[Exercise]
All that is wanted is the exact text of each line from the one with "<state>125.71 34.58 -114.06" to the close of the listing, ends included.

#### Raw data

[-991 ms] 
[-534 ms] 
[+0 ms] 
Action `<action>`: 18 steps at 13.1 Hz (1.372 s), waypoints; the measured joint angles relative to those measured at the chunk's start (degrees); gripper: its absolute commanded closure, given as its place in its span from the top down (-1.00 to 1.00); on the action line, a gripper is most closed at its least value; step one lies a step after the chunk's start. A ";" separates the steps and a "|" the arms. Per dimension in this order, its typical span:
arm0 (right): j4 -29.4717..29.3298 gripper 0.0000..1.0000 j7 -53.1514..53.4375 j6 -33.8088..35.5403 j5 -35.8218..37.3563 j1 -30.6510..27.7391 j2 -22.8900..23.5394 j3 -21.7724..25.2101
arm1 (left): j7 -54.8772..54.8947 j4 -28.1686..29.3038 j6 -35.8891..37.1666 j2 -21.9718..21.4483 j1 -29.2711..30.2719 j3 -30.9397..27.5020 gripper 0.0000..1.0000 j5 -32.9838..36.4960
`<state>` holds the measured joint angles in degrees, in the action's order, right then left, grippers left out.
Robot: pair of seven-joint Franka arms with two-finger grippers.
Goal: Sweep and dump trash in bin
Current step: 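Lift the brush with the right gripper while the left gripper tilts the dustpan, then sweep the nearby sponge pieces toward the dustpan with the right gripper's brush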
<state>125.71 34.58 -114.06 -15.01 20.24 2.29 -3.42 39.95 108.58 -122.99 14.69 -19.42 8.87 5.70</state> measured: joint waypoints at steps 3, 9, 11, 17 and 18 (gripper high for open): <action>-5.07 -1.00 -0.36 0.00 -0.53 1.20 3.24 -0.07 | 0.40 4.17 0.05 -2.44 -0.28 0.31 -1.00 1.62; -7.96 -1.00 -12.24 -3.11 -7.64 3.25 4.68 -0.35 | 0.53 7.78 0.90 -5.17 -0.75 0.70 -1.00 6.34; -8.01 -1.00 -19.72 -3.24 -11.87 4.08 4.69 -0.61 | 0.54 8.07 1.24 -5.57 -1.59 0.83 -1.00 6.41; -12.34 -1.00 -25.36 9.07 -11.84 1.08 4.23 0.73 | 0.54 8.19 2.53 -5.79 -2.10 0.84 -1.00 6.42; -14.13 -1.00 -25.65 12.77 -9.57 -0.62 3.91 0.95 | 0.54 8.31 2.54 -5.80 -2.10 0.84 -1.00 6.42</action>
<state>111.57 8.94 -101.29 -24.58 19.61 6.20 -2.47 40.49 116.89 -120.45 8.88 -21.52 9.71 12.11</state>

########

[Answer to this exercise]
<state>125.71 34.58 -114.06 -15.01 20.24 2.29 -3.42 39.95 108.58 -122.99 14.69 -19.42 8.87 5.70</state> measured: joint waypoints at steps 3, 9, 11, 17 and 18 (gripper high for open): <action>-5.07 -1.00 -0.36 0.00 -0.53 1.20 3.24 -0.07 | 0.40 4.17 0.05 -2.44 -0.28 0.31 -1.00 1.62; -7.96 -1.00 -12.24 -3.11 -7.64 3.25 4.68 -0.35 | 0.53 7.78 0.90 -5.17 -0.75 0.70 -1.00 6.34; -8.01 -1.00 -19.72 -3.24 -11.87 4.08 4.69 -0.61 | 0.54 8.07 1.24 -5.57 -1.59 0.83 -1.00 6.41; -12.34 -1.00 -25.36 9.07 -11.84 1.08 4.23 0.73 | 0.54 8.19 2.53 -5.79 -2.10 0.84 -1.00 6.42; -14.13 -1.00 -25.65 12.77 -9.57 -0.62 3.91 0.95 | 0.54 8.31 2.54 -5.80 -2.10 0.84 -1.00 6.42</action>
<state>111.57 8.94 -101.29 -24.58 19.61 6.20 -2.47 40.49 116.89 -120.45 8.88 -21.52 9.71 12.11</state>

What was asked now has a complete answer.